## Your assignment
From the line that contains "(226, 141): 0.27" to the last line of the entries, write each line out exactly; include both ends and nothing else.

[[ Given entries open ]]

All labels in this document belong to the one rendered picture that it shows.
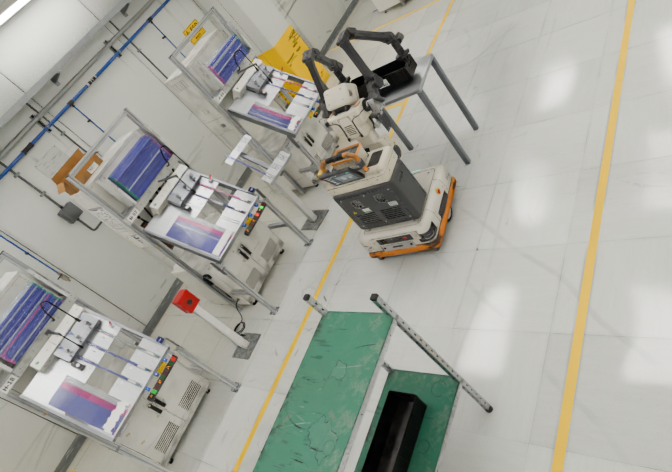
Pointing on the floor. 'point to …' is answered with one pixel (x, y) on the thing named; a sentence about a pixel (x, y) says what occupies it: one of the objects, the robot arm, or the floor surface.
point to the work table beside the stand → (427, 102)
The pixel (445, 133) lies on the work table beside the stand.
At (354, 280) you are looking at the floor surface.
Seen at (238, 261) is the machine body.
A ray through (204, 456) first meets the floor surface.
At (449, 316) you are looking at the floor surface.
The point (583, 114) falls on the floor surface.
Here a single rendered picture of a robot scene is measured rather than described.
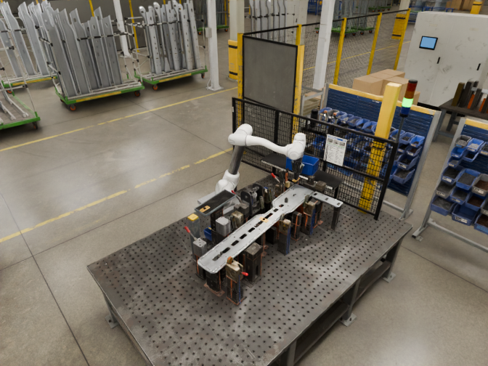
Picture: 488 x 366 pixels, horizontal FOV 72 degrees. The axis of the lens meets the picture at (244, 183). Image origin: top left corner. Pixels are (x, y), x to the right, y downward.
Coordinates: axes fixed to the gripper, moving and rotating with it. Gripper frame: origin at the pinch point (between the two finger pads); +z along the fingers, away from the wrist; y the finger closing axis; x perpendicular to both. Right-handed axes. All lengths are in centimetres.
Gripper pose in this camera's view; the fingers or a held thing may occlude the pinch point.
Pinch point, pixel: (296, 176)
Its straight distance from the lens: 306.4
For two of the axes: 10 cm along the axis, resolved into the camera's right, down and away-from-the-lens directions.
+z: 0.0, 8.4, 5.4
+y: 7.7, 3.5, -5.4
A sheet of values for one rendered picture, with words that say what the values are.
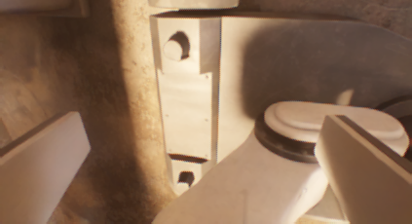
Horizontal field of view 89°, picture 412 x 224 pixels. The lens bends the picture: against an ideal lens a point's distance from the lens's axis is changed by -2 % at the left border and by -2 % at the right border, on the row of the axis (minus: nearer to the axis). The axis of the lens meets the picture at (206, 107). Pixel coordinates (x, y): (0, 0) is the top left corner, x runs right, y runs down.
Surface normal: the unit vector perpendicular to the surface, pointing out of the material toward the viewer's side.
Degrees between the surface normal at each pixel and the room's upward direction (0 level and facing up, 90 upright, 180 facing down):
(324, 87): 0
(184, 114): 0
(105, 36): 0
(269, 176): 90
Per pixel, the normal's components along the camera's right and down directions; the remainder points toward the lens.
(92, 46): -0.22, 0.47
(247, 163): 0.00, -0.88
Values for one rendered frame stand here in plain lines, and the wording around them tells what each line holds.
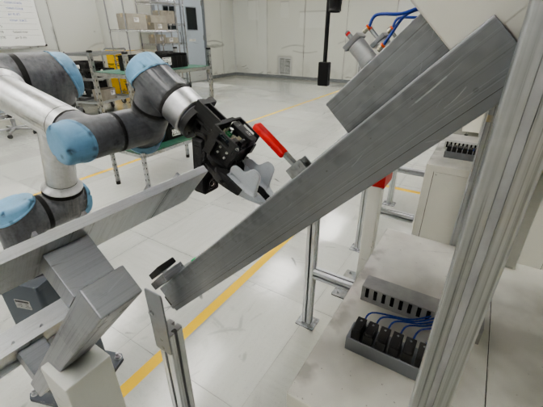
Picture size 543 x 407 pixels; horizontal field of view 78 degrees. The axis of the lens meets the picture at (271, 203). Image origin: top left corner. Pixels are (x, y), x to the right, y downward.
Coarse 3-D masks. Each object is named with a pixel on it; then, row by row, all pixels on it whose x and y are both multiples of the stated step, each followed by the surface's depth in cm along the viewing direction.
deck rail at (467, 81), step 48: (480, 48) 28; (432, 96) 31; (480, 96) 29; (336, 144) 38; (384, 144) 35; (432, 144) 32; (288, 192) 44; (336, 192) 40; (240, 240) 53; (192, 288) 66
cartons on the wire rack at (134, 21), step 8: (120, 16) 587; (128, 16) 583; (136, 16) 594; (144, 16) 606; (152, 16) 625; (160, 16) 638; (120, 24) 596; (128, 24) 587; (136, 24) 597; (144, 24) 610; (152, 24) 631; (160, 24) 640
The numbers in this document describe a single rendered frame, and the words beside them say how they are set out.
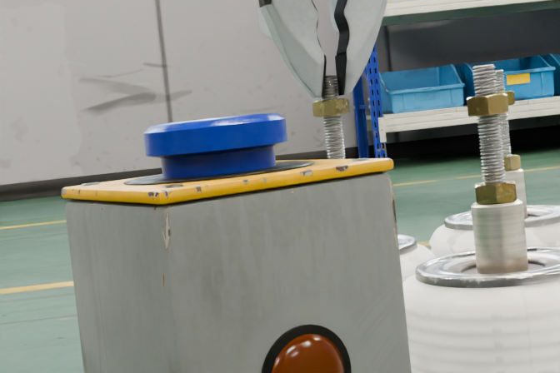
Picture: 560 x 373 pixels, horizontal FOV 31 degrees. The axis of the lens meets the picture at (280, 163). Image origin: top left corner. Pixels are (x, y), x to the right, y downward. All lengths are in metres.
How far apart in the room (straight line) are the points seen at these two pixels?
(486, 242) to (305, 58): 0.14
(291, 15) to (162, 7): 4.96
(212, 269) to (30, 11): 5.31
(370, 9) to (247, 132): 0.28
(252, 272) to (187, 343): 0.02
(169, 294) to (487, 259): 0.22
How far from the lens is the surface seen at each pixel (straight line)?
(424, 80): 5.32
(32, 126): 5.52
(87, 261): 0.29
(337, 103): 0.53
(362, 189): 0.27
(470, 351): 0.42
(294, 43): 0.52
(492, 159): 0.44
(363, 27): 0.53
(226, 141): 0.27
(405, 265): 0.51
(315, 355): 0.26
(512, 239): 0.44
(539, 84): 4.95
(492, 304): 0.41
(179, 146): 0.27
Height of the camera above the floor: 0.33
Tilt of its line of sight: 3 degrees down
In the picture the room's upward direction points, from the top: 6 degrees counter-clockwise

[[ Given entries closed ]]

## Exercise response
(226, 141): 0.27
(405, 265): 0.51
(315, 355): 0.26
(512, 239): 0.44
(539, 84): 4.95
(492, 304): 0.41
(179, 146): 0.27
Height of the camera above the floor: 0.33
Tilt of its line of sight: 3 degrees down
In the picture the room's upward direction points, from the top: 6 degrees counter-clockwise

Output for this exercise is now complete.